▶ [What you are asked to do]:
Below you will find a set of lines. Repeat them all exactly.

▶ [Recorded information]:
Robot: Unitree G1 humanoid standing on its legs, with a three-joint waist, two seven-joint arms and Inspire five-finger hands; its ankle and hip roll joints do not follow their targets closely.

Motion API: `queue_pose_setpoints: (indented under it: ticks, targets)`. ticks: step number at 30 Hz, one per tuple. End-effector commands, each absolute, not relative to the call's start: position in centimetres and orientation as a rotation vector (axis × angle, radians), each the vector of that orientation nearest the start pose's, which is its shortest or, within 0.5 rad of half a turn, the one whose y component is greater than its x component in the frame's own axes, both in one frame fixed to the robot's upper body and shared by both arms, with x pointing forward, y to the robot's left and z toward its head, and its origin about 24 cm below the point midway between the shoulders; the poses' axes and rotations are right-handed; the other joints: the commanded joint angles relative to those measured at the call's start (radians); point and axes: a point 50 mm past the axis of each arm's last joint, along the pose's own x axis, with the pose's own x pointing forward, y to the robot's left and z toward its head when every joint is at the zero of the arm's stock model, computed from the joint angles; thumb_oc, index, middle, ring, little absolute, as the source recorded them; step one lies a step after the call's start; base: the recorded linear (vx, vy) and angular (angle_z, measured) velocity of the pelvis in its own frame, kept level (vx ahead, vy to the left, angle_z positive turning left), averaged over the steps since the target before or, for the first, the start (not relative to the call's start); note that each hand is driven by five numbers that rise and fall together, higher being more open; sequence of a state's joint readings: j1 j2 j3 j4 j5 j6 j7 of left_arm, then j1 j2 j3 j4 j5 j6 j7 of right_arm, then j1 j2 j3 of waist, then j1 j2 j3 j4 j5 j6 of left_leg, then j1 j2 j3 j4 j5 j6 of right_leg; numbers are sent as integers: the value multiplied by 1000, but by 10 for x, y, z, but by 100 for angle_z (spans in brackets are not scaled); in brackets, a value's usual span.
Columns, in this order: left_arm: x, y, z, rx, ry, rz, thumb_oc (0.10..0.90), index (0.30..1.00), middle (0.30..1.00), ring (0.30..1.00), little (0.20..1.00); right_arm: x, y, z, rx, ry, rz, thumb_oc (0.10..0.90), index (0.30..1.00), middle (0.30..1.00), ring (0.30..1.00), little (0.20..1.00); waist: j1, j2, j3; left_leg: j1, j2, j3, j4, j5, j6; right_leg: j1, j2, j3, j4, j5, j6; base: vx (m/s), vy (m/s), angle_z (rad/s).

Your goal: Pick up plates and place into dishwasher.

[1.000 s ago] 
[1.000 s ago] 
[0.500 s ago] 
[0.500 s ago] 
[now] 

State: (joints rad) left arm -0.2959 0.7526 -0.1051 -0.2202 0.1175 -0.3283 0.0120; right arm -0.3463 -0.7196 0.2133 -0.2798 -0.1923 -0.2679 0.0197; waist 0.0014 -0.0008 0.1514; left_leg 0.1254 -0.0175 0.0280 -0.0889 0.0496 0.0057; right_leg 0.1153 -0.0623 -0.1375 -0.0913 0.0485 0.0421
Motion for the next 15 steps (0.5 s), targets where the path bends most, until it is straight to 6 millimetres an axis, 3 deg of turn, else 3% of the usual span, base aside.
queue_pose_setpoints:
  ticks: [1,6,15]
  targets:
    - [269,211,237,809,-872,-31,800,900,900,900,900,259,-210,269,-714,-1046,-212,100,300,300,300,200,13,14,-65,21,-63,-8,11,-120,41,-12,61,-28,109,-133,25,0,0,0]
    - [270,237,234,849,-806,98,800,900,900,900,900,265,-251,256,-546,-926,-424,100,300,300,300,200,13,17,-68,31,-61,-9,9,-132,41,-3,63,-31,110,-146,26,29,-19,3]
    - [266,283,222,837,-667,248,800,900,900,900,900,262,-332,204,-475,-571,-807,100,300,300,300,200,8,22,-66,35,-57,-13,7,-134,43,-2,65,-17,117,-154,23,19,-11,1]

▶ [The completed task]:
Robot: Unitree G1 humanoid standing on its legs, with a three-joint waist, two seven-joint arms and Inspire five-finger hands; its ankle and hip roll joints do not follow their targets closely.

Motion API: `queue_pose_setpoints: (indented under it: ticks, targets)`. ticks: step number at 30 Hz, one per tuple. End-effector commands, each absolute, not relative to the call's start: position in centimetres and orientation as a rotation vector (axis × angle, radians), each the vector of that orientation nearest the start pose's, which is its shortest or, within 0.5 rad of half a turn, the one whose y component is greater than its x component in the frame's own axes, both in one frame fixed to the robot's upper body and shared by both arms, with x pointing forward, y to the robot's left and z toward its head, and its origin about 24 cm below the point midway between the shoulders; the poses' axes and rotations are right-handed; the other joints: the commanded joint angles relative to those measured at the call's start (radians); point and axes: a point 50 mm past the axis of each arm's last joint, along the pose's own x axis, with the pose's own x pointing forward, y to the robot's left and z toward its head when every joint is at the zero of the arm's stock model, computed from the joint angles; thumb_oc, index, middle, ring, little absolute, as the source recorded them; step one lies a step after the call's start; base: the recorded linear (vx, vy) and angular (angle_z, measured) velocity of the pelvis in its own frame, kept level (vx ahead, vy to the left, angle_z positive turning left), averaged over the steps since the target before or, for the first, the start (not relative to the call's start); note that each hand is driven by five numbers that rise and fall together, higher being more open; sequence of a state's joint readings: j1 j2 j3 j4 j5 j6 j7 of left_arm, then j1 j2 j3 j4 j5 j6 j7 of right_arm, then j1 j2 j3 of waist, then j1 j2 j3 j4 j5 j6 of left_leg, then j1 j2 j3 j4 j5 j6 of right_leg; numbers are sent as integers: the value multiplied by 1000, but by 10 for x, y, z, but by 100 for angle_z (spans in brackets are not scaled); in brackets, a value's usual span.
Columns, in this order: left_arm: x, y, z, rx, ry, rz, thumb_oc (0.10..0.90), index (0.30..1.00), middle (0.30..1.00), ring (0.30..1.00), little (0.20..1.00); right_arm: x, y, z, rx, ry, rz, thumb_oc (0.10..0.90), index (0.30..1.00), middle (0.30..1.00), ring (0.30..1.00), little (0.20..1.00); waist: j1, j2, j3; left_leg: j1, j2, j3, j4, j5, j6; right_leg: j1, j2, j3, j4, j5, j6; base: vx (m/s), vy (m/s), angle_z (rad/s).

Your goal: Pick up plates and place into dishwasher.

[1.000 s ago] 
[1.000 s ago] 
[0.500 s ago] 
[0.500 s ago] 
[now] 

State: (joints rad) left arm -0.2959 0.7526 -0.1051 -0.2202 0.1175 -0.3283 0.0120; right arm -0.3463 -0.7196 0.2133 -0.2798 -0.1923 -0.2679 0.0197; waist 0.0014 -0.0008 0.1514; left_leg 0.1254 -0.0175 0.0280 -0.0889 0.0496 0.0057; right_leg 0.1153 -0.0623 -0.1375 -0.0913 0.0485 0.0421
Motion for the next 15 steps (0.5 s), targets where the path bends most, until it is straight to 6 millimetres an axis, 3 deg of turn, else 3% of the usual span, base aside.
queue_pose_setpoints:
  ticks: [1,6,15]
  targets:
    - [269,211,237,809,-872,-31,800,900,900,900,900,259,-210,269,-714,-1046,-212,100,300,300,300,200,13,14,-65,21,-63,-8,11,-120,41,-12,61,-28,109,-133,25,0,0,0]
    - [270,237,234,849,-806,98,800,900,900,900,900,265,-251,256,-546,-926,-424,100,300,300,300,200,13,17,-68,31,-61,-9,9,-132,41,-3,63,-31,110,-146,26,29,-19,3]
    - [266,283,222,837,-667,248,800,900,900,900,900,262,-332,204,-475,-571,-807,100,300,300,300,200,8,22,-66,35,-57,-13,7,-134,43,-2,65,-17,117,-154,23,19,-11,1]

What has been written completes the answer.